Wiser was an excellent business book in that it leant on data not hyperbole to make its case, thus separating itself from 90% of its brethren. I’ve long been a fan of what Mark Roberge achieved at Hubspot (I’ve even tried to poach his people in the past) and this was one of the better books on sales management out there. Finally, Peopleware is a classic I only now got round to reading and it reminded me of just how many things I’m doing wrong. Again. Special shout out to Mike Smith who wrote what is the primer on the ad tech world and somehow made it all very readable.

Fiction

*Middlesex: a Novel by Jeffrey Eugenides
*Submission: A Novel by Michel Houellebecq
*A Personal Matter by Kenzaburo Oe
A Visit from the Goon Squad by Jennifer Egan
The Privileges: A Novel by Jonathan Dee
The Brief Wondrous Life of Oscar Wao by Junot Diaz
Gilead: a Novel by Marilynne Robinson
Brave New World by Aldous Huxley
A Constellation of Vital Phenomena: A Novel by Anthony Marra
Pump Six and Other Stories by Paolo Bacigalupi
Elizabeth is Missing by Emma Healey
Wool Omnibus Edition by Hugh Howey
The Martian: A Novel by Andy Weir
The Luminaries by Eleanor Catton
The best of Roald Dahl by Roald Dahl
Everything’s Eventual: 14 Dark Tales by Stephen King
The Runaway Jury by John Grisham
Absurdistan: a Novel by Gary Shteyngart
I am Pilgrim: a thriller by Terry Hayes

2015 felt like a great year for fiction for me. Middlesex was a profound and inspiring look at transgender identity. A Personal Matter was a beautiful and depressing book about a new father’s struggle to cope with new and immense responsibility. The fabulous Submission looked at a world where France becomes an Islamic state and by the end I couldn’t help but be reminded of Dr Strangelove.

Miscellaneous

*Addiction by Design: Machine Gambling in Las Vegas by Natasha Dow Schüll
*The Sense of Style: The Thinking Person’s Guide to Writing in the 21st Century by Steven Pinker
*Understanding Comics: The Invisible Art by Scott McCloud
The Power of No by James Altucher, Claudia Altucher
The Score Takes Care of Itself: My Philosophy of Leadership by Bill Walsh, Steve Jamison, Craig Walsh
The Blind Side: Evolution of a Game by Michael Lewis
Letters of Note: An Eclectic collection of correspondence deserving of a wider audience by Shaun Usher

I didn’t start the year thinking I would read an entire book on Machine Gambling addiction but I’m glad I did. A great book that goes into the detail of how casinos design themselves to encourage addiction and just how emphatically it can take hold. Pinker’s Sense of Style is a worthy successor to Strunk and White and with the exception of a couple of turgid chapters is beautifully written itself. Scott McCloud gave me a completely different perspective on comics, an art form I think I’ve been way too dismissive of in the past.
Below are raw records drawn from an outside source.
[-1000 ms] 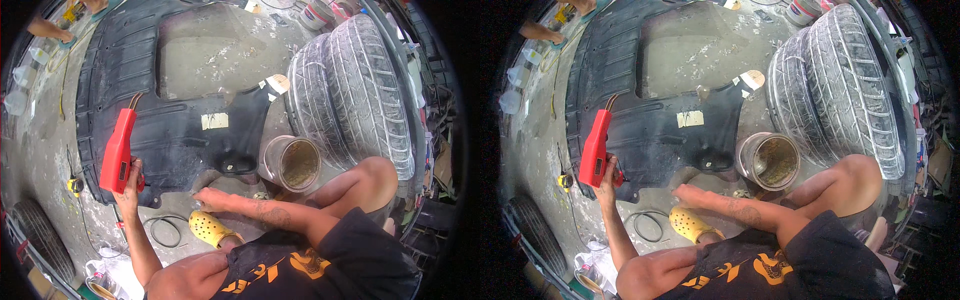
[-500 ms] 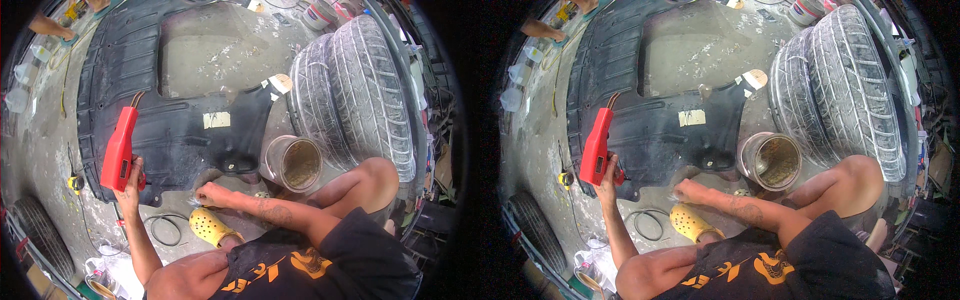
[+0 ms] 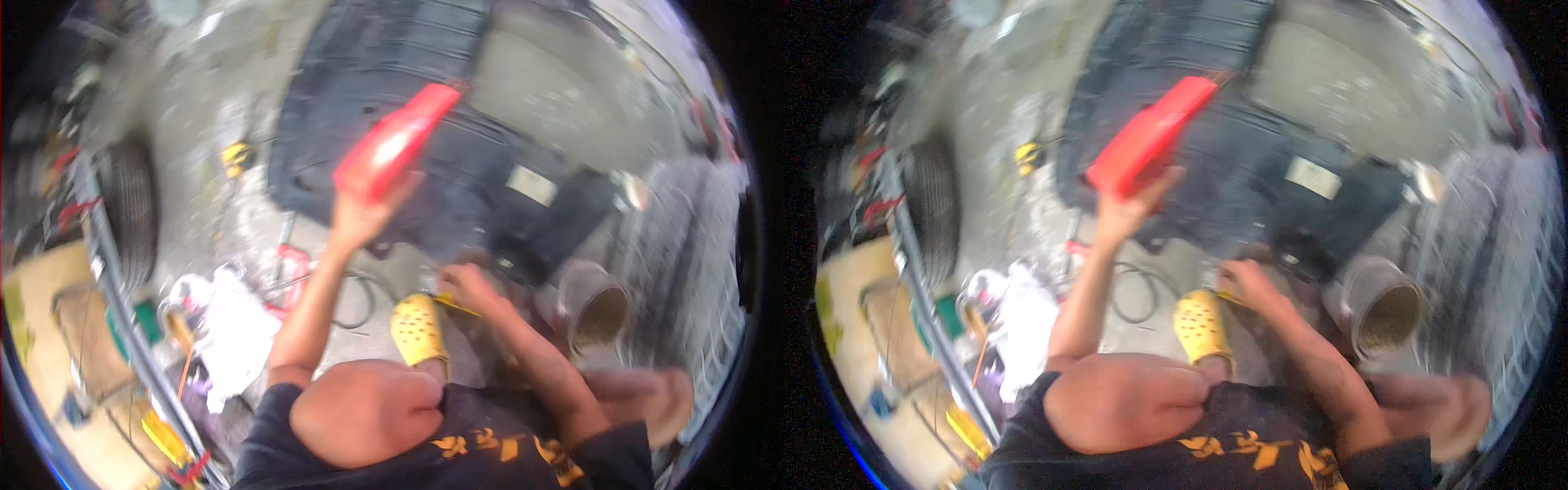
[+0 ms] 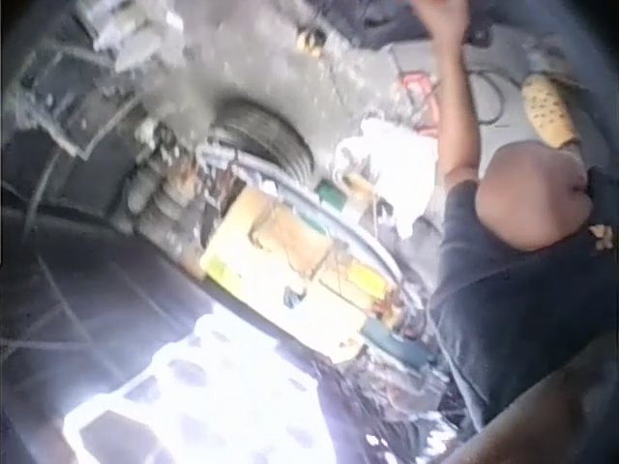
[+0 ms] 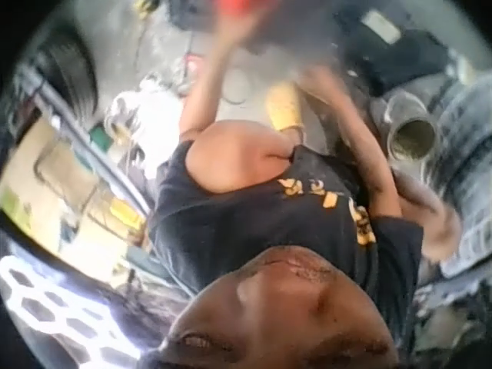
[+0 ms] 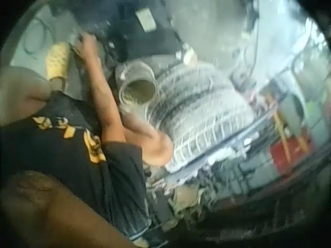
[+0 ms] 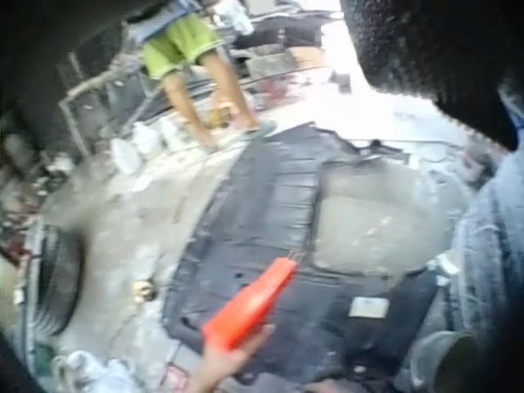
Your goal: Repairing a crack in an automotive plastic splash guard using a heat stapler tool.
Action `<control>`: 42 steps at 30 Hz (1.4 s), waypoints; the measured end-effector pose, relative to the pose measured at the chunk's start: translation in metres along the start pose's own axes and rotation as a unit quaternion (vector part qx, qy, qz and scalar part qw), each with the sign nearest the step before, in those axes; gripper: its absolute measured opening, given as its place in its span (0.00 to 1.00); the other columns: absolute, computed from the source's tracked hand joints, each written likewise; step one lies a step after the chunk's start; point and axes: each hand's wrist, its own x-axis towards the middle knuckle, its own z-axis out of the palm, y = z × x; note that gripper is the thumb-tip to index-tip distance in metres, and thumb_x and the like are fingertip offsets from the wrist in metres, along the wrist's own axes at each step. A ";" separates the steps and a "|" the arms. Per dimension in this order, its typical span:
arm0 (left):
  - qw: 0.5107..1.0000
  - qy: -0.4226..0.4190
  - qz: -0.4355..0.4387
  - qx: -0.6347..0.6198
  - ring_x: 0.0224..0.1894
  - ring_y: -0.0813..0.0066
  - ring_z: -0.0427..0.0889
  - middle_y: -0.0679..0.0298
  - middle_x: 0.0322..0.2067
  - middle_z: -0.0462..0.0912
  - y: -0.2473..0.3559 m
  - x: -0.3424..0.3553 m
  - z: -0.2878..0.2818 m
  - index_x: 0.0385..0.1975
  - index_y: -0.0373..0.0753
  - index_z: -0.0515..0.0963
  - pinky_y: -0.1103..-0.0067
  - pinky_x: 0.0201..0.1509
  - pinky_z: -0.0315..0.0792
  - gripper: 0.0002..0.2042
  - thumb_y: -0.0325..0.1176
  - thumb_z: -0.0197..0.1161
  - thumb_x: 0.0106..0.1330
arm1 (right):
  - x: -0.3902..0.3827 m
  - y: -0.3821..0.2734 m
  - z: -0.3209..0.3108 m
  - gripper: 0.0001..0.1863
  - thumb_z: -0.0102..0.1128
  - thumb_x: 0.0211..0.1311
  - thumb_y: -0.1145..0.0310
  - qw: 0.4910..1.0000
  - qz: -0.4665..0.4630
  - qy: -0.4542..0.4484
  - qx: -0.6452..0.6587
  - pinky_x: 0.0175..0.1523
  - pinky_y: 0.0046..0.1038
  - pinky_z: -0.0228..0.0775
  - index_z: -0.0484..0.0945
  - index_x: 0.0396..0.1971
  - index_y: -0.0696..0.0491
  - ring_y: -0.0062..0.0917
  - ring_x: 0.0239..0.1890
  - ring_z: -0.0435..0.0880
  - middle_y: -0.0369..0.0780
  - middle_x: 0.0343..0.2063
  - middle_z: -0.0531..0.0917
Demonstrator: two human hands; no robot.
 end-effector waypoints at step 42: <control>0.999 0.009 -0.018 -0.040 0.21 0.85 0.73 0.71 0.22 0.78 0.003 -0.002 0.000 0.37 0.36 0.81 0.83 0.23 0.66 0.10 0.33 0.72 0.60 | 0.007 -0.010 -0.002 0.07 0.61 0.58 0.70 0.999 -0.047 -0.027 0.006 0.42 0.37 0.73 0.75 0.31 0.57 0.44 0.36 0.82 0.48 0.32 0.82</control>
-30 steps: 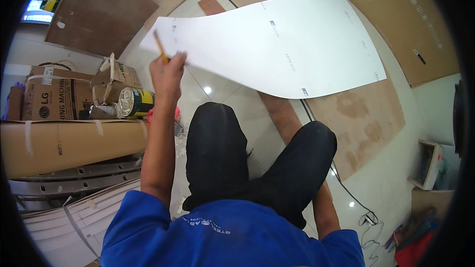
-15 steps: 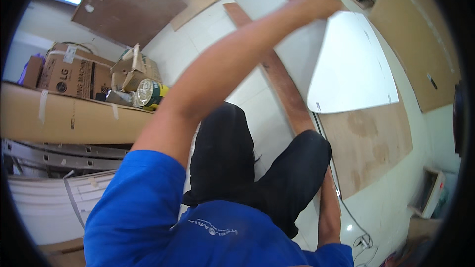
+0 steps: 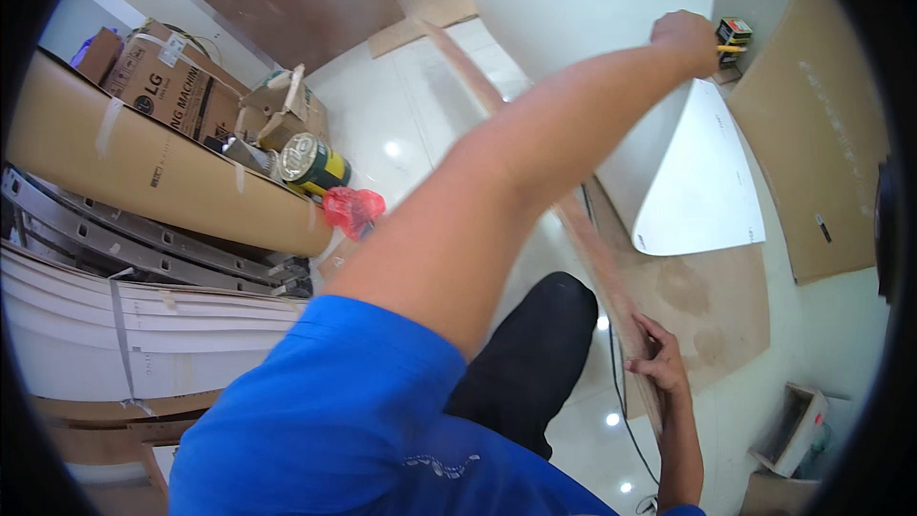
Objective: The person measures a white panel with a tape measure, marks it with a pencil, and cuts it using a utility knife and a wooden straightedge. The person then moves the cut panel aside.
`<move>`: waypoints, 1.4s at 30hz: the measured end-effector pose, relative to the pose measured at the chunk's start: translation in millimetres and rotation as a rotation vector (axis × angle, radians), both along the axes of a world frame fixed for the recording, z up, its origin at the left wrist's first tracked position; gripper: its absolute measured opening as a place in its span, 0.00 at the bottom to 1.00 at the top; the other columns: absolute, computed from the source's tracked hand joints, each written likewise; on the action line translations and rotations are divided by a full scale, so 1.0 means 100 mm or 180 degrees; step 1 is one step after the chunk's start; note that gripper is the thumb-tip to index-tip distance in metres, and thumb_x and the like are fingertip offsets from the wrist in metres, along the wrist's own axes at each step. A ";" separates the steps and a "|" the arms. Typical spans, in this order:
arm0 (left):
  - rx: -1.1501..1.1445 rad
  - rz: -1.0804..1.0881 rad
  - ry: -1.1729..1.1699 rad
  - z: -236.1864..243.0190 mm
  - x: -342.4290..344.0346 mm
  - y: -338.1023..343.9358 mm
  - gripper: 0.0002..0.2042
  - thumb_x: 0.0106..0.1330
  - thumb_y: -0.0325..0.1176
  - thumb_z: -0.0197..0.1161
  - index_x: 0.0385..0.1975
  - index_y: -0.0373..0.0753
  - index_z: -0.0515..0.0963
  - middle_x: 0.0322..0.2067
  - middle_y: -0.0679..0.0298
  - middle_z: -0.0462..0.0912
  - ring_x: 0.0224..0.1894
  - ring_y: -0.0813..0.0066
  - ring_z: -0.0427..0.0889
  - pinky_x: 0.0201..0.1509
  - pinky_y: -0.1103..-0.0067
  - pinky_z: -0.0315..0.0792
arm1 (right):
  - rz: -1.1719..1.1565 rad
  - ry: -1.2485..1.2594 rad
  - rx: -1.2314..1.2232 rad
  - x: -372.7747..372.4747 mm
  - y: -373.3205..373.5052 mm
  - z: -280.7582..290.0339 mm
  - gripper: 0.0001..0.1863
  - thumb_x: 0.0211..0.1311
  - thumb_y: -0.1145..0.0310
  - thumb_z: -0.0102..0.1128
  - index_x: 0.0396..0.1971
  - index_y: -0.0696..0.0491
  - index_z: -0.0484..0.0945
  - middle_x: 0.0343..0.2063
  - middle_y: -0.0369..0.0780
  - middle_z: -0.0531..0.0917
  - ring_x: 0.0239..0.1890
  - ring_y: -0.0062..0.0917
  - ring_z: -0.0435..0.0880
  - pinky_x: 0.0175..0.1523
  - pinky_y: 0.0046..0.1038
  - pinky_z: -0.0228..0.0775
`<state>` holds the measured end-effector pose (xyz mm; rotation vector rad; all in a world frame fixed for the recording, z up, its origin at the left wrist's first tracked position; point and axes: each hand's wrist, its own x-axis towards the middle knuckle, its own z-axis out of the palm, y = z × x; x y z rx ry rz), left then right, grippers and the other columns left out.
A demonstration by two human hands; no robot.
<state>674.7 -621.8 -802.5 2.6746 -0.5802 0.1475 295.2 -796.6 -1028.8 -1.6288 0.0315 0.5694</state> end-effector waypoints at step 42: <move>-0.0436 0.1942 0.3217 -4.13 -3.40 4.68 0.12 0.70 0.36 0.60 0.38 0.33 0.84 0.25 0.66 0.83 0.22 0.79 0.73 0.26 0.79 0.68 | -0.1426 -0.1316 -0.2387 1.35 -1.08 -0.30 0.35 0.29 0.61 0.84 0.39 0.53 0.72 0.39 0.42 0.81 0.44 0.33 0.80 0.53 0.34 0.73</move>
One response to “My books of 2015”

  1. In 2015, I was fond of philosophy. Among the books I read was “Martin Heidegger: The Philosophy of Another Beginning” by Aleksandr Dugin.

    Also, “Infinite Deadlock” by Dmitry Galkovsky, but it seems this philosophical novel is only in Russian.

    “Thus Spoke Zarathustra” by Nietzsche it’s classic. It is best to study philosophy with such authors.